What is the best piece of advice you’ve ever been given?
I don’t know who to credit with this but it is a long-standing reality: Honesty is always the best policy. When faced with particular challenges with clients, being totally honest with them often rallies their support. Conversely, when taking other paths, clients can tend to put you on the defense which is never a good position from which to operate.
About David Stumph
Since the Resource Center for Associations was only recently acquired by Kellen, my duties are still somewhat a work in progress. Much of the transitional realities are yet to be determined but we are excited to see the support and transitional progress that is underway. I still serve as executive director to a number of our clients and continue to support the boards and committees with strategic development and support in the accomplishment of their goals and objectives.
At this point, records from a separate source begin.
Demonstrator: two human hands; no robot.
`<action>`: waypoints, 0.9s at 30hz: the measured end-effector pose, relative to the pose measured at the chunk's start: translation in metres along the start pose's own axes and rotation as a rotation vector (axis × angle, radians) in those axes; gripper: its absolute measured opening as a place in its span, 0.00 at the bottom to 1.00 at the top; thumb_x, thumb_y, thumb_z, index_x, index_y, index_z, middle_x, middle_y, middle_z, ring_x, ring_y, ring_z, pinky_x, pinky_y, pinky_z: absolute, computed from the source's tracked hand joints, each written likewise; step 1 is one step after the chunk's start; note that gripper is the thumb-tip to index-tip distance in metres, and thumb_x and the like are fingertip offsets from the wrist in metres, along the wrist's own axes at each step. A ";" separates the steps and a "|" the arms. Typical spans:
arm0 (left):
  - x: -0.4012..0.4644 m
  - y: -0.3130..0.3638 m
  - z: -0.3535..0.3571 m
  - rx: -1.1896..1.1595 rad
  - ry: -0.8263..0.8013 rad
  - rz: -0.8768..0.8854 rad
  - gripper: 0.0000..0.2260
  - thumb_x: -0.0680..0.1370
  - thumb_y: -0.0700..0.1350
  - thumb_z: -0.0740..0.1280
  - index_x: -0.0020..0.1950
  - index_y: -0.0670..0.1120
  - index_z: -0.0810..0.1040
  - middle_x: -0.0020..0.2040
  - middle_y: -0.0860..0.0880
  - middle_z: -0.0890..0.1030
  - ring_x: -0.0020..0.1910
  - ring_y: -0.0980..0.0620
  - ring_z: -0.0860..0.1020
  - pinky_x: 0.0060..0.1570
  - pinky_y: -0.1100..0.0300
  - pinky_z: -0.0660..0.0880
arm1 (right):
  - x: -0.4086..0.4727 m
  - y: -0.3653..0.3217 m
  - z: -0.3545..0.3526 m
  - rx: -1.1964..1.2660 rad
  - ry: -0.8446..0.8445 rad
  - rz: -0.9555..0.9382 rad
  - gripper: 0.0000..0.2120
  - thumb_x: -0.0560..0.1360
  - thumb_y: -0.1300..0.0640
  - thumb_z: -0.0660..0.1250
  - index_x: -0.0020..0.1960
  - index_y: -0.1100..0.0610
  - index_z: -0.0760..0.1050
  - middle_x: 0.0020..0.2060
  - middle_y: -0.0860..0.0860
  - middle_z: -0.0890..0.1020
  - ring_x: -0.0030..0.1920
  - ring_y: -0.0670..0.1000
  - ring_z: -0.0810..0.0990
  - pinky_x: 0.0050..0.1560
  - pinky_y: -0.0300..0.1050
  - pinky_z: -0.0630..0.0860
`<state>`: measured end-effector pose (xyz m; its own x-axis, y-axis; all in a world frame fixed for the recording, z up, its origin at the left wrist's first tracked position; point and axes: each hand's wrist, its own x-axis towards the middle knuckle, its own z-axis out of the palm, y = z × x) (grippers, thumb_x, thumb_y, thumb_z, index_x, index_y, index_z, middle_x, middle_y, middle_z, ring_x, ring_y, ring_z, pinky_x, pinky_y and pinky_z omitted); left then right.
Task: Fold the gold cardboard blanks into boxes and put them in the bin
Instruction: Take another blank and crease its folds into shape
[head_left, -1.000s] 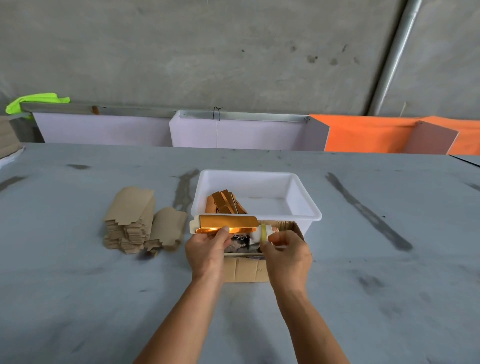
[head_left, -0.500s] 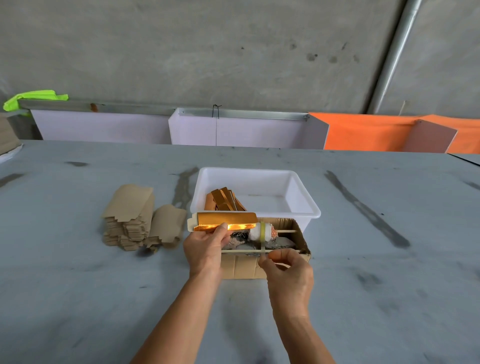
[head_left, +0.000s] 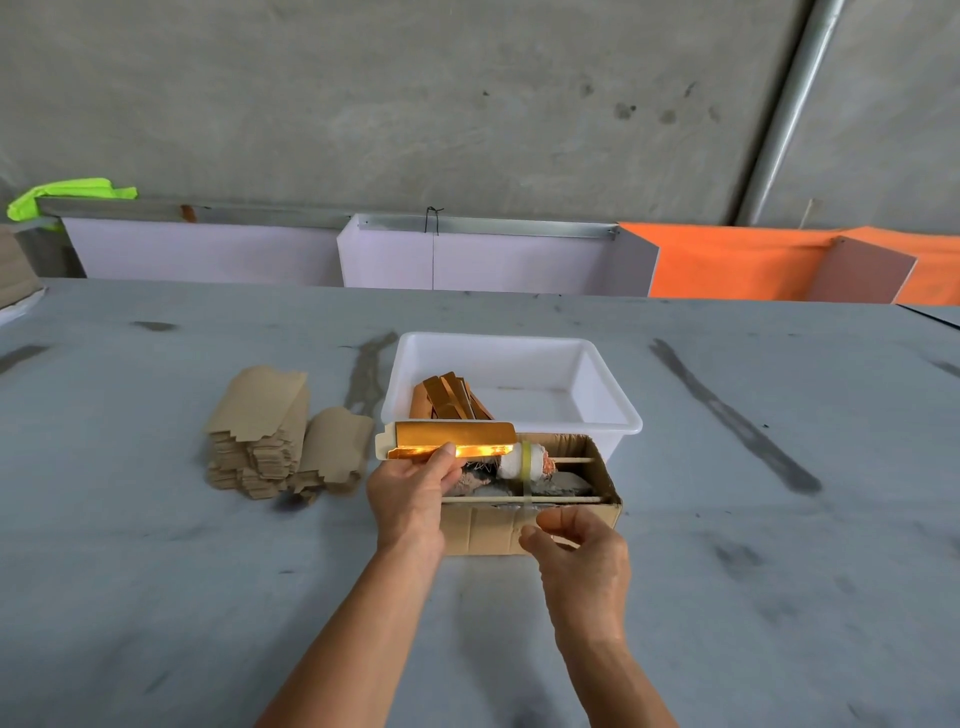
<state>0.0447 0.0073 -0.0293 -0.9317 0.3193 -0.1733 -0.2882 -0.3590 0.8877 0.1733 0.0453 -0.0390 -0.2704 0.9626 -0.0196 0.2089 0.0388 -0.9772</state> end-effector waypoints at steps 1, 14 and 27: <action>0.000 0.000 0.000 -0.003 -0.005 -0.001 0.05 0.72 0.33 0.71 0.44 0.42 0.79 0.42 0.43 0.83 0.39 0.48 0.83 0.35 0.65 0.80 | 0.001 0.001 0.000 -0.009 -0.006 0.001 0.10 0.69 0.65 0.74 0.36 0.52 0.77 0.35 0.47 0.81 0.38 0.46 0.80 0.41 0.45 0.78; 0.004 -0.001 -0.002 0.012 -0.026 -0.013 0.05 0.72 0.33 0.71 0.46 0.40 0.79 0.45 0.40 0.83 0.39 0.48 0.83 0.35 0.64 0.80 | 0.006 0.012 0.001 -0.090 -0.035 -0.094 0.13 0.71 0.69 0.70 0.36 0.53 0.79 0.32 0.48 0.82 0.37 0.47 0.81 0.36 0.31 0.72; -0.011 0.011 -0.008 -0.015 -0.161 0.033 0.03 0.72 0.34 0.71 0.45 0.37 0.80 0.37 0.42 0.84 0.35 0.48 0.83 0.36 0.61 0.80 | -0.009 -0.025 -0.009 0.456 -0.243 -0.171 0.08 0.67 0.73 0.72 0.37 0.61 0.80 0.30 0.54 0.83 0.31 0.46 0.81 0.33 0.31 0.74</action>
<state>0.0504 -0.0073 -0.0206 -0.8934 0.4434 -0.0723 -0.2625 -0.3847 0.8849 0.1784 0.0384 -0.0124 -0.4853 0.8609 0.1525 -0.2720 0.0172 -0.9622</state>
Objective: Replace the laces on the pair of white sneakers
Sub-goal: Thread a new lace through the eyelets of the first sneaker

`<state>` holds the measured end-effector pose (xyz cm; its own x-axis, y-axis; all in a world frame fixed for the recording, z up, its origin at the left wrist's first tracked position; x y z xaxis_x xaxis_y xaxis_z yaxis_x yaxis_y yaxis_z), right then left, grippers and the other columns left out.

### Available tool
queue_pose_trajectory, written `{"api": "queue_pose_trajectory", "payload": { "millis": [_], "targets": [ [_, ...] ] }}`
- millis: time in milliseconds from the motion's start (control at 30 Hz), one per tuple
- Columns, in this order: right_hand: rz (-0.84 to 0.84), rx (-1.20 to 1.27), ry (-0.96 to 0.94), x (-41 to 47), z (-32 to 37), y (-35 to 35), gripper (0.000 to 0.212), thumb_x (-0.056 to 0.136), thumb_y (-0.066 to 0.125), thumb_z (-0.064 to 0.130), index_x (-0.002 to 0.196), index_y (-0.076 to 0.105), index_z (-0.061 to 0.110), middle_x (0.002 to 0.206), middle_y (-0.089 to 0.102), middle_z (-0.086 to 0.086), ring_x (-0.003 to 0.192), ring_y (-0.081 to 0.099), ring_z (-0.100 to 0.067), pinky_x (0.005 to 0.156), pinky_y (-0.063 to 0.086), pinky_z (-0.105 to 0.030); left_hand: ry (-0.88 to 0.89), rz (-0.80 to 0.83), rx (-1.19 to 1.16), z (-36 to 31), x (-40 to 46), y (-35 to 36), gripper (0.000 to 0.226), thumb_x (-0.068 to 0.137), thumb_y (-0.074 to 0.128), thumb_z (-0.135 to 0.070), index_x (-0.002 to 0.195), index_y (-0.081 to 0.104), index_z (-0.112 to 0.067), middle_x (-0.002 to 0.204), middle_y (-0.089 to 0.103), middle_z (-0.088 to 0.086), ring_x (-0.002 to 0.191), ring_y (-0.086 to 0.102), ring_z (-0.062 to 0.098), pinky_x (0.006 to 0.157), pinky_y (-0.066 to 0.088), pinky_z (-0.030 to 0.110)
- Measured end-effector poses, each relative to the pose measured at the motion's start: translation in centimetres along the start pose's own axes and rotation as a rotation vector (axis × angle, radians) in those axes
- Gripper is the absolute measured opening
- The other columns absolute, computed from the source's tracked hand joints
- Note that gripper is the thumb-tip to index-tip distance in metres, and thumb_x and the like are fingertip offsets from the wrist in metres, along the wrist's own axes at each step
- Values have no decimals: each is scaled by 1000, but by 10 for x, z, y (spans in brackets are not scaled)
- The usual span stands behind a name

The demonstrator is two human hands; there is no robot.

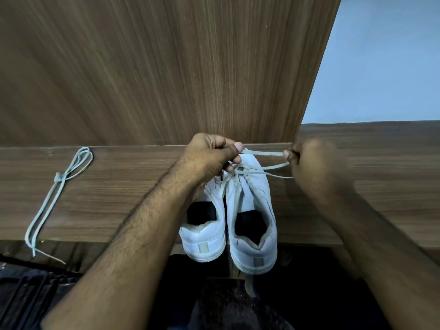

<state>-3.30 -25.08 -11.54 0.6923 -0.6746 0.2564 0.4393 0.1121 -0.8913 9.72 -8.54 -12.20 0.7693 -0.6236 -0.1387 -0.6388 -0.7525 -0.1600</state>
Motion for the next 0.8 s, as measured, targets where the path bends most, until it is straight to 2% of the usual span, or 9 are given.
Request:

I have been in association management for about 36 years and have served associations in healthcare, medicine, dentistry, veterinary medicine as well as in such areas as legal, architectural, ambulance, publishing, and retail fields. I entered the field of association management after serving on the board of an association in 1978. Over the years, I have served as an account executive, vice president, co-owner, and owner of AMCs in the Chicago area before winding up as owner of the Resource Center for Associations in Colorado.
Away from work, I enjoy playing golf and playing my guitars when time allows. Kristi and I now have our first grandchild that we enjoy checking in on as well. He lives in Seattle which makes it difficult to drop things and go but we take the chance whenever possible. We have two more on the way, both due in October, one in San Francisco and the other in Los Angeles! We are looking forward to traversing the coast regularly for visits as much as possible.